# Solved: cannot create scheduled task, access denied



## adsmith82

Windows Server 2003 R2
I am logged in as a local administrator and cannot create a scheduled task:

[Task Scheduler]
The new task could not be created.
The specific error is:
0x80070005: Access is denied.
Try using the Task page Browse button to locate the application.
[OK]

My research lead me to look look in the Group Policy Object Editor for:

Windows Settings > Security Settings > File System > %SystemRoot%\Tasks

On this machine, there is no "File System" folder. In the MSDN Library, I find:

"The File System folder is available only in Group Policy objects associated with domains, OUs, and sites. The File System folder does not appear in the Local Computer Policy object."

Any ideas?


----------



## adsmith82

I found the following info, problem is solved...



Problem Description:
===================
When trying to create a new scheduled task, error occurred "The new task could not be created." "0x80070005: Access is denied.

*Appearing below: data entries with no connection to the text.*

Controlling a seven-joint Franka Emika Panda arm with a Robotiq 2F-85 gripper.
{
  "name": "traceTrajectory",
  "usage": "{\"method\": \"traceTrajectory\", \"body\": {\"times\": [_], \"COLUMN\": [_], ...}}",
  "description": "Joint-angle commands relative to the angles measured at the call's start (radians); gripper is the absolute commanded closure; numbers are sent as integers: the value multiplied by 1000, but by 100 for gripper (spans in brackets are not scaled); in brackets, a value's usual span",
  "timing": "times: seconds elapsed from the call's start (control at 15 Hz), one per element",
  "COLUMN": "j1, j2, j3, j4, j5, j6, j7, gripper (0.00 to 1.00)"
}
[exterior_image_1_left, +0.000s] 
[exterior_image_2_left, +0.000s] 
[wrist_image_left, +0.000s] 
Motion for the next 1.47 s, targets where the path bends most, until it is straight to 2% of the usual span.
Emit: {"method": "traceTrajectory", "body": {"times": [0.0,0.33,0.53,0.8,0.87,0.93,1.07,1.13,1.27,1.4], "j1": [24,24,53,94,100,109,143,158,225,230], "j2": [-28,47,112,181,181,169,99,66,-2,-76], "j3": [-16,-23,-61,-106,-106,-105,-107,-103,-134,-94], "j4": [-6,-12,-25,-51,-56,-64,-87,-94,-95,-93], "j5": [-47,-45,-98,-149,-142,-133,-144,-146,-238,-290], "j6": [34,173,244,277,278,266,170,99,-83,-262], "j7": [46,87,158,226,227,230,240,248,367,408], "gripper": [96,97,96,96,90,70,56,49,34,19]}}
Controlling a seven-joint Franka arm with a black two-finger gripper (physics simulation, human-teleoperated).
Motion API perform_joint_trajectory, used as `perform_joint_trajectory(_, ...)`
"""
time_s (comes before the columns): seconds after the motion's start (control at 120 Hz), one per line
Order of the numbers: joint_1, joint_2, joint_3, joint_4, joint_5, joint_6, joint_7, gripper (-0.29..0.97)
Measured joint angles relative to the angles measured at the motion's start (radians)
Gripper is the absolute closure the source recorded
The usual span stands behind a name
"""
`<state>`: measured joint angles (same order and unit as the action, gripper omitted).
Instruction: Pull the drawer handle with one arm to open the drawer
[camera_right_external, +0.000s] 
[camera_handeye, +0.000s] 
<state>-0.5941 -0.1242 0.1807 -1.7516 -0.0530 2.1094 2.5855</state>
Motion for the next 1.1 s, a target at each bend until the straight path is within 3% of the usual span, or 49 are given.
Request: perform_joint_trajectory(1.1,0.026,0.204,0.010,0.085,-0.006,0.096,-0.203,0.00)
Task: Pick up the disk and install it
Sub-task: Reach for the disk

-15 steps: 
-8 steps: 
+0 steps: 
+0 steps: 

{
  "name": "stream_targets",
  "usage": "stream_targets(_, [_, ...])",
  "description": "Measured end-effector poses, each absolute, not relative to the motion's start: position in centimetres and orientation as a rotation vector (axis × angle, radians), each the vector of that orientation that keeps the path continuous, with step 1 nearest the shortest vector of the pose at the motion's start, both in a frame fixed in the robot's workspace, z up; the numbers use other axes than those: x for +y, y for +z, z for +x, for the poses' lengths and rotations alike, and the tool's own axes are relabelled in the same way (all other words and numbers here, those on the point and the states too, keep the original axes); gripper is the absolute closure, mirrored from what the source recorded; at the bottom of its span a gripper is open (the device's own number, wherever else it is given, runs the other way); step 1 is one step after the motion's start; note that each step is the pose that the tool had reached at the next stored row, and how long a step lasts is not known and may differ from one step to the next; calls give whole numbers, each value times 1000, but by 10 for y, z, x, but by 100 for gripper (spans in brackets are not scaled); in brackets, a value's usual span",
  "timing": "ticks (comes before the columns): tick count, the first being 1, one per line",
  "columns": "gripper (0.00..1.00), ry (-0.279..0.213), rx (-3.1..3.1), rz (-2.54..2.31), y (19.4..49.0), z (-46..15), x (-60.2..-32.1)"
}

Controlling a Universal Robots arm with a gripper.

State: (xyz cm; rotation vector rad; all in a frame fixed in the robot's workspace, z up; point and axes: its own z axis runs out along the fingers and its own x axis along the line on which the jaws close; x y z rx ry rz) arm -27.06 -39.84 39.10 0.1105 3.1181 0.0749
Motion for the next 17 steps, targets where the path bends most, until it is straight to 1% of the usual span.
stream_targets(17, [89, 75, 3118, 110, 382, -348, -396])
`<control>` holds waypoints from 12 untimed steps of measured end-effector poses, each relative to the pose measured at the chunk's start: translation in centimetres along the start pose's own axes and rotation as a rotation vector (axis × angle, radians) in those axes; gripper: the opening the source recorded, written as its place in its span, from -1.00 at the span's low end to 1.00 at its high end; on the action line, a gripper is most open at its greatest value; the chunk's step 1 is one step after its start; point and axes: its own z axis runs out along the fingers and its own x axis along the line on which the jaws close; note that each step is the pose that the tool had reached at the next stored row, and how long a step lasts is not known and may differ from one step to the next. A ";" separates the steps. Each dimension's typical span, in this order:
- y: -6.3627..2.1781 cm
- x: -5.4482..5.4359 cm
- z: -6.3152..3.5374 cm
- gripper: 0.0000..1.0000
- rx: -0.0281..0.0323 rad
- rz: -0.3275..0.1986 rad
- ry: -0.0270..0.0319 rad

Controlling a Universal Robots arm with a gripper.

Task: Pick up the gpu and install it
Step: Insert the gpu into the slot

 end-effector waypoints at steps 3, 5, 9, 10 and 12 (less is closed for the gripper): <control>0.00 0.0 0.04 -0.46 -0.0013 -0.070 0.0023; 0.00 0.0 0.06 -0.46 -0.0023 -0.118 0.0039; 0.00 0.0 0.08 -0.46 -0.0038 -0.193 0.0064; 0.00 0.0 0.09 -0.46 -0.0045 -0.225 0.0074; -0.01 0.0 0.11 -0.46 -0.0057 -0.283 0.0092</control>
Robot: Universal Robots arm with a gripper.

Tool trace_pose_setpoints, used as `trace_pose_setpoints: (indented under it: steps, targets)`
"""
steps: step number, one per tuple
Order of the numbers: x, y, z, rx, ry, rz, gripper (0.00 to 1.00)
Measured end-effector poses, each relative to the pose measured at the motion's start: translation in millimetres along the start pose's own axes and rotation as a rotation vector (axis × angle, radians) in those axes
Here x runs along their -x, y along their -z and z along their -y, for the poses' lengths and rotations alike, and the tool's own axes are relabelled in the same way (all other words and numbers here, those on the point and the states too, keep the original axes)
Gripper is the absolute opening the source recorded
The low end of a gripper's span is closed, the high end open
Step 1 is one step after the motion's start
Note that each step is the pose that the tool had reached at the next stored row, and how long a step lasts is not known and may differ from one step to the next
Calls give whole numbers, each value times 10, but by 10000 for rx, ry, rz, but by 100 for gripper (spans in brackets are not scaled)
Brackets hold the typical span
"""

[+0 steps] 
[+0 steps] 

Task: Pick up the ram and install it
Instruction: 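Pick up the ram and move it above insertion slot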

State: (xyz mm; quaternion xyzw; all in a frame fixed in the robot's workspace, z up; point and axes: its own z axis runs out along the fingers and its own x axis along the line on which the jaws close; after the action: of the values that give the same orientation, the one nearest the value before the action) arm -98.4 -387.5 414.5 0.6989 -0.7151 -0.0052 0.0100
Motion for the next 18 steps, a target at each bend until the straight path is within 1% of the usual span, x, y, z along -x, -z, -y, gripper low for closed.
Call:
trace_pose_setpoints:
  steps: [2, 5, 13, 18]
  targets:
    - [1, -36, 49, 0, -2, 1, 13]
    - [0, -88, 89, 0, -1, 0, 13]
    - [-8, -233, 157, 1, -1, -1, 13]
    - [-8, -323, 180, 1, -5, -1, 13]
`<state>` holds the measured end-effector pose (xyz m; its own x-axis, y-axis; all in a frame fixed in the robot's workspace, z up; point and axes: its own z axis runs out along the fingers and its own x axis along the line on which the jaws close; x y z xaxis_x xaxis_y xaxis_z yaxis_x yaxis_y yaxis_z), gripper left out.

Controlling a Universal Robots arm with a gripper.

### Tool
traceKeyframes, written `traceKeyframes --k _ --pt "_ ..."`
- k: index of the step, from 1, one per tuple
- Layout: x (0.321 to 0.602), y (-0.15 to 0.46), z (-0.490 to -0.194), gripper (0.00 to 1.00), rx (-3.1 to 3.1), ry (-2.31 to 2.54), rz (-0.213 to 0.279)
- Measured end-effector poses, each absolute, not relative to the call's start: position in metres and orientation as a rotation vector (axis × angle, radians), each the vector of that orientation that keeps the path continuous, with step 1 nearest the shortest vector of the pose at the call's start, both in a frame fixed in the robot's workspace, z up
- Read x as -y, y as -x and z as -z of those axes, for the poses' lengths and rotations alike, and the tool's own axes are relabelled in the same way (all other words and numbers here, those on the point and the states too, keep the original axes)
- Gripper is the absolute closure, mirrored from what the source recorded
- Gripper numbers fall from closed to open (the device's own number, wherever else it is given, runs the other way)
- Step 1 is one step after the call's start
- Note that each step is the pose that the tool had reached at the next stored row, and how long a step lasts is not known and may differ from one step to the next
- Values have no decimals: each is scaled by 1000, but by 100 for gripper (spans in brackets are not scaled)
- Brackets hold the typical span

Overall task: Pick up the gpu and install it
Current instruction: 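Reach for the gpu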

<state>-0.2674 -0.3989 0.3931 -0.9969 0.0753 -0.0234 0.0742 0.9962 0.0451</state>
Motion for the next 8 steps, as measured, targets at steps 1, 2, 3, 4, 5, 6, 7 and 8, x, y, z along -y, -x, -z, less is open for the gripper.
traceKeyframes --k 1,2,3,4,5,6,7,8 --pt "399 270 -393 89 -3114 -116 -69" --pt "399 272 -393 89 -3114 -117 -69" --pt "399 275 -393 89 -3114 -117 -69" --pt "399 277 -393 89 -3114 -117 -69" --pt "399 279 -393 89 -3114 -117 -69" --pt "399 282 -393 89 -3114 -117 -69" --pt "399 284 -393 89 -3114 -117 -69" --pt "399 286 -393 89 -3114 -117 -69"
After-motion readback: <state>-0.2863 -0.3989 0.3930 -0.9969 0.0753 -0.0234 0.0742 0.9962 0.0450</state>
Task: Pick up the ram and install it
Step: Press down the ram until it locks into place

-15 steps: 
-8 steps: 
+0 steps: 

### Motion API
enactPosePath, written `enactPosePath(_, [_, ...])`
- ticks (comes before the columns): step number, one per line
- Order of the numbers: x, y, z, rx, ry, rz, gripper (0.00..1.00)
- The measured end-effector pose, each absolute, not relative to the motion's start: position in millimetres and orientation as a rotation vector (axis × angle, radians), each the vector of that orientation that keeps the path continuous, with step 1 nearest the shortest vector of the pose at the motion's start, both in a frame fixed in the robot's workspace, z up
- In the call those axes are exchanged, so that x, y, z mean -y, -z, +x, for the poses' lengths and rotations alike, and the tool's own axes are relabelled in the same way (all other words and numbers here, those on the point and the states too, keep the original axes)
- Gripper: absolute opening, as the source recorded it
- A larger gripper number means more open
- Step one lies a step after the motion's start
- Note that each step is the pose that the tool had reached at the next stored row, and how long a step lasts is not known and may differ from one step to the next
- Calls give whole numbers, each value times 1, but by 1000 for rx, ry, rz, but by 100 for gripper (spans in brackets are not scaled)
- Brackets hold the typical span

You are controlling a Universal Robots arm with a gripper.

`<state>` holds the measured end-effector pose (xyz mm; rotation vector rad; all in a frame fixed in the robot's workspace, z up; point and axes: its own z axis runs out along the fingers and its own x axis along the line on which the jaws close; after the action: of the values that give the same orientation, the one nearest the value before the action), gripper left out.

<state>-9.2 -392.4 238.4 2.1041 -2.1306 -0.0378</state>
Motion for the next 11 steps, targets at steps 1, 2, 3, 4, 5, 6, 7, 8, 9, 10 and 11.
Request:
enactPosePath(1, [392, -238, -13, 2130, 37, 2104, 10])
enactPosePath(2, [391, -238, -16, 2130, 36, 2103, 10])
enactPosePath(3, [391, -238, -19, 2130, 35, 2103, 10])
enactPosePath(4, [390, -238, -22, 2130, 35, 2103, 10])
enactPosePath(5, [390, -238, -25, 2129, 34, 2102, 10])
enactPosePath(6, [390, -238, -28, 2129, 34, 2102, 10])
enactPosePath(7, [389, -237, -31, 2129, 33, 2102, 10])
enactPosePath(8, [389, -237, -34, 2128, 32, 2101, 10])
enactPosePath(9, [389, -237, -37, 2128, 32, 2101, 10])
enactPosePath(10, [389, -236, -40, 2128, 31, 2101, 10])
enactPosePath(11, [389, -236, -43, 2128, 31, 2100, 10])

Try using the Task page Browse button to locate the application."

Cause:
===================
The Administrators group lack permission on the C:\WINDOWS\Tasks folder.

Resolution:
===================
Start - Run - CMD - C:/windows - CACLS TASKS /E /G builtin\administrators:F
The steps above grant Administrators group full control permission to the C:\WINDOWS\Tasks folder.


Again, thank you for posting in the SBS newsgroups. Please feel free to contact us again in the future.



Best regards,
Robbin Meng(MSFT)
Microsoft Online Newsgroup Support


----------